→ WHAT YOU HAVE TO DO
When you write out the material, keep every line exactly as it is.

→ INFORMATION SUPPLIED

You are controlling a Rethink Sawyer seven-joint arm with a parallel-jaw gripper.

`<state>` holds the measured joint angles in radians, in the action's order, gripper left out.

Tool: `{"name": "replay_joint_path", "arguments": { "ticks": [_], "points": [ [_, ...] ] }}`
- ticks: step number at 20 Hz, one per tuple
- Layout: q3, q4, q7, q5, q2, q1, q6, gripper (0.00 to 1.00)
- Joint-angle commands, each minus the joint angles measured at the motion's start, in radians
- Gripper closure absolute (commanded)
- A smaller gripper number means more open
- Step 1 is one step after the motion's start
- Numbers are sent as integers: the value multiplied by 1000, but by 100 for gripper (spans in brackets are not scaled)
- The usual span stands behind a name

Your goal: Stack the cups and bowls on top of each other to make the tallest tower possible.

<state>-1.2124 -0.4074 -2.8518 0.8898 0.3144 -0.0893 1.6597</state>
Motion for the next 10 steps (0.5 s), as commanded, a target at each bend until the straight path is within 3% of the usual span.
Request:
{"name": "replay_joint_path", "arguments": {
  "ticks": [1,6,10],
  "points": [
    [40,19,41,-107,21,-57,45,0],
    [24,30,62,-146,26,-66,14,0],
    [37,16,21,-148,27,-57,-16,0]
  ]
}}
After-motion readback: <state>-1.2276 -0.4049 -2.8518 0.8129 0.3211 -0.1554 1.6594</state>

→ ANSWER FOR THE TASK
You are controlling a Rethink Sawyer seven-joint arm with a parallel-jaw gripper.

`<state>` holds the measured joint angles in radians, in the action's order, gripper left out.

Tool: `{"name": "replay_joint_path", "arguments": { "ticks": [_], "points": [ [_, ...] ] }}`
- ticks: step number at 20 Hz, one per tuple
- Layout: q3, q4, q7, q5, q2, q1, q6, gripper (0.00 to 1.00)
- Joint-angle commands, each minus the joint angles measured at the motion's start, in radians
- Gripper closure absolute (commanded)
- A smaller gripper number means more open
- Step 1 is one step after the motion's start
- Numbers are sent as integers: the value multiplied by 1000, but by 100 for gripper (spans in brackets are not scaled)
- The usual span stands behind a name

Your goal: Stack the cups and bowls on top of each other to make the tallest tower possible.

<state>-1.2124 -0.4074 -2.8518 0.8898 0.3144 -0.0893 1.6597</state>
Motion for the next 10 steps (0.5 s), as commanded, a target at each bend until the straight path is within 3% of the usual span.
Request:
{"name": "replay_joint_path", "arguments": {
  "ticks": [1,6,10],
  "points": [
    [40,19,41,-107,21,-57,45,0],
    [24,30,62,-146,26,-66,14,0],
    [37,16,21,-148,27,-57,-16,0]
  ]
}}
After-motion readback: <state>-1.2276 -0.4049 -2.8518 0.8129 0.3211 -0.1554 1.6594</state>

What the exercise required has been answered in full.